[Items listed in a dataset]
+ + + + + + +

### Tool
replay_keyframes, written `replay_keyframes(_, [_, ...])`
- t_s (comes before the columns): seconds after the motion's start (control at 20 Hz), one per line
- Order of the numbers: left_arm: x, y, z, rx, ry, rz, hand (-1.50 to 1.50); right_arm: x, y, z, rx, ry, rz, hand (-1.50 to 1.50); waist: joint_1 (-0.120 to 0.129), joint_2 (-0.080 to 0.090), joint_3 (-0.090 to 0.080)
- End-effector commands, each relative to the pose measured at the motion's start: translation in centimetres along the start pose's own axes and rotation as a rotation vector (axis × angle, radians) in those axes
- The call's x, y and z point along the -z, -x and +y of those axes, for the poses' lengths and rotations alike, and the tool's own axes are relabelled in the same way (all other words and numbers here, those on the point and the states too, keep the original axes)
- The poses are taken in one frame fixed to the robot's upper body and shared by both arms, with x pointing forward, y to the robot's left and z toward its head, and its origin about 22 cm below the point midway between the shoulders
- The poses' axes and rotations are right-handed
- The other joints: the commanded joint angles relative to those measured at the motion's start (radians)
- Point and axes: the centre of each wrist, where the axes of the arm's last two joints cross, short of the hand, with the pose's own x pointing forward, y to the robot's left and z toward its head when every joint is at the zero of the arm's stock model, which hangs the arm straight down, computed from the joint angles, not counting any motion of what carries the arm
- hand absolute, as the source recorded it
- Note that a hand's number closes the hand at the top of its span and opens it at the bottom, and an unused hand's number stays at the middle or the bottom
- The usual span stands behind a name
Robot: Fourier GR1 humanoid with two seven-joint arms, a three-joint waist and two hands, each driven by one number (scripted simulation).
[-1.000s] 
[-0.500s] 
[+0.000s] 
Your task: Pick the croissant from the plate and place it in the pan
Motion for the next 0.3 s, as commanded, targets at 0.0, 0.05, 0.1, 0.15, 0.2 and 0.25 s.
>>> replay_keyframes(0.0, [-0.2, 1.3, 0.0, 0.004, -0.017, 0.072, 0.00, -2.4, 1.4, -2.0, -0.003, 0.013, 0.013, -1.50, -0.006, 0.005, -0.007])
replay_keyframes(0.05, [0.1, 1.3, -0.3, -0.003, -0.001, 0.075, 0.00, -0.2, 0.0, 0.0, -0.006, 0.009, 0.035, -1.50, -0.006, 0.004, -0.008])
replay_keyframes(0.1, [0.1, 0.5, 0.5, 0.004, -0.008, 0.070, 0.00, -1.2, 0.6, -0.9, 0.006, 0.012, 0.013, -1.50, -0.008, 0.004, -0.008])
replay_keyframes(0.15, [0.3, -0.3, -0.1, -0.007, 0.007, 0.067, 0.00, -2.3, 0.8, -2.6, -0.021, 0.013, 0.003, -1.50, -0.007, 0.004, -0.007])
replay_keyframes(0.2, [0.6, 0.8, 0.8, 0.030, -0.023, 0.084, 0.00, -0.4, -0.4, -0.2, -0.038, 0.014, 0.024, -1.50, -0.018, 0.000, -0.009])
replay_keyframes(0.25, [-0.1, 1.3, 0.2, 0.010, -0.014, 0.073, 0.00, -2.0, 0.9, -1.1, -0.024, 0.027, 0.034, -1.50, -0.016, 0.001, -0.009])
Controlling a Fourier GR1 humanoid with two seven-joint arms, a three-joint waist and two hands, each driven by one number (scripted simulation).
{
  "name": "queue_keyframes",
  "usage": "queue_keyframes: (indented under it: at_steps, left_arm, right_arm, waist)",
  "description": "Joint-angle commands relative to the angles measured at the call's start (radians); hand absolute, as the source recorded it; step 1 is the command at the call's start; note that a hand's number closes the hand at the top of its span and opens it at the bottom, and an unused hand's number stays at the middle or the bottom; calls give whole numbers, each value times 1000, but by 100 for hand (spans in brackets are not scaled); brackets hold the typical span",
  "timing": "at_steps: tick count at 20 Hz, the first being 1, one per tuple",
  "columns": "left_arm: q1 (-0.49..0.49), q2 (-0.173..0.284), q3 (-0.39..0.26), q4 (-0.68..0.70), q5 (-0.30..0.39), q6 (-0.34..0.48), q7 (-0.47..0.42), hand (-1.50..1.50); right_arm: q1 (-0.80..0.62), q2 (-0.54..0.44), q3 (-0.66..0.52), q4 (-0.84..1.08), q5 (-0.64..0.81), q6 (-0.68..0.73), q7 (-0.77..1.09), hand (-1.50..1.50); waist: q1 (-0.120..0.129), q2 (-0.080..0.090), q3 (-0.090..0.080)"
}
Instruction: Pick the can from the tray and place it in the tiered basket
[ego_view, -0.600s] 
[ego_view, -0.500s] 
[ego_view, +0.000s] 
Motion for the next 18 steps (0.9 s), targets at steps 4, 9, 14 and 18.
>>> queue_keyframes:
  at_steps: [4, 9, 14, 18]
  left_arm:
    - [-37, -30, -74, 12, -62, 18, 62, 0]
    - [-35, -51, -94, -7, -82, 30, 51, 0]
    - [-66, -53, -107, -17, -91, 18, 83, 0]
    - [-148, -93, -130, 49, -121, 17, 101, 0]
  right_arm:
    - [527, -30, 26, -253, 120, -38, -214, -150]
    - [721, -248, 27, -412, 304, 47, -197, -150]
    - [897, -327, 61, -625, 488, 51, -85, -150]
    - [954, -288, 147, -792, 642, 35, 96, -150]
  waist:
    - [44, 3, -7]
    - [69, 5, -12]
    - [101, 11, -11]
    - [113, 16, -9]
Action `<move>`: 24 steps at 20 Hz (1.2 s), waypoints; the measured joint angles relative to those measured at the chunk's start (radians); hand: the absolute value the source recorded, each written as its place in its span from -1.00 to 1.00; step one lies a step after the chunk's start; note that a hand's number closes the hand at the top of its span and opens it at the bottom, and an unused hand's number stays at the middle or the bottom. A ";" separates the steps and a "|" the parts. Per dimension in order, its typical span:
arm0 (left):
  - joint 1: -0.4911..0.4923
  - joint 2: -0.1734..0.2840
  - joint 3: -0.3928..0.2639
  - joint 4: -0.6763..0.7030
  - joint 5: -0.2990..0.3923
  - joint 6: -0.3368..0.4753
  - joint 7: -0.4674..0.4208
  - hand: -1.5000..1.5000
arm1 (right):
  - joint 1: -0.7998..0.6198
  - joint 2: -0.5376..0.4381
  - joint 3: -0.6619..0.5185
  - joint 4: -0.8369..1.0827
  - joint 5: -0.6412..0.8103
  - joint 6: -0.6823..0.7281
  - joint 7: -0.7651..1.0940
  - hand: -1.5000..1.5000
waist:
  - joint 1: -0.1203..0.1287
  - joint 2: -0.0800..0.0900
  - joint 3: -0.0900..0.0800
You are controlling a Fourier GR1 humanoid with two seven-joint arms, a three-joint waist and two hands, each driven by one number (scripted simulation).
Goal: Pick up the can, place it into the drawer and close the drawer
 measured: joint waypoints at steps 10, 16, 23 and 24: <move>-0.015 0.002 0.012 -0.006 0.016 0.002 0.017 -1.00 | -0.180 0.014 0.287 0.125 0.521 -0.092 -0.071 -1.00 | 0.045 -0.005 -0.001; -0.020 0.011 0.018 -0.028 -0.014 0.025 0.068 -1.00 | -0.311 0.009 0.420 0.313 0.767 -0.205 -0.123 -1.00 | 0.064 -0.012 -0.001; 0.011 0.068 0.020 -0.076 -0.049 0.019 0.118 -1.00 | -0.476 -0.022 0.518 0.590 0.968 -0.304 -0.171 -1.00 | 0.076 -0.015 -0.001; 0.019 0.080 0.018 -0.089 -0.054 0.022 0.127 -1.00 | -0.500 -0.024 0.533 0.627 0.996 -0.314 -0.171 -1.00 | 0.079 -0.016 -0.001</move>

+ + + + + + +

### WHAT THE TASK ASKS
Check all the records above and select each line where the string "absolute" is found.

### RESULT
- hand absolute, as the source recorded it
  "description": "Joint-angle commands relative to the angles measured at the call's start (radians); hand absolute, as the source recorded it; step 1 is the command at the call's start; note that a hand's number closes the hand at the top of its span and opens it at the bottom, and an unused hand's number stays at the middle or the bottom; calls give whole numbers, each value times 1000, but by 100 for hand (spans in brackets are not scaled); brackets hold the typical span",
Action `<move>`: 24 steps at 20 Hz (1.2 s), waypoints; the measured joint angles relative to those measured at the chunk's start (radians); hand: the absolute value the source recorded, each written as its place in its span from -1.00 to 1.00; step one lies a step after the chunk's start; note that a hand's number closes the hand at the top of its span and opens it at the bottom, and an unused hand's number stays at the middle or the bottom. A ";" separates the steps and a "|" the parts. Per dimension in order, its typical span:

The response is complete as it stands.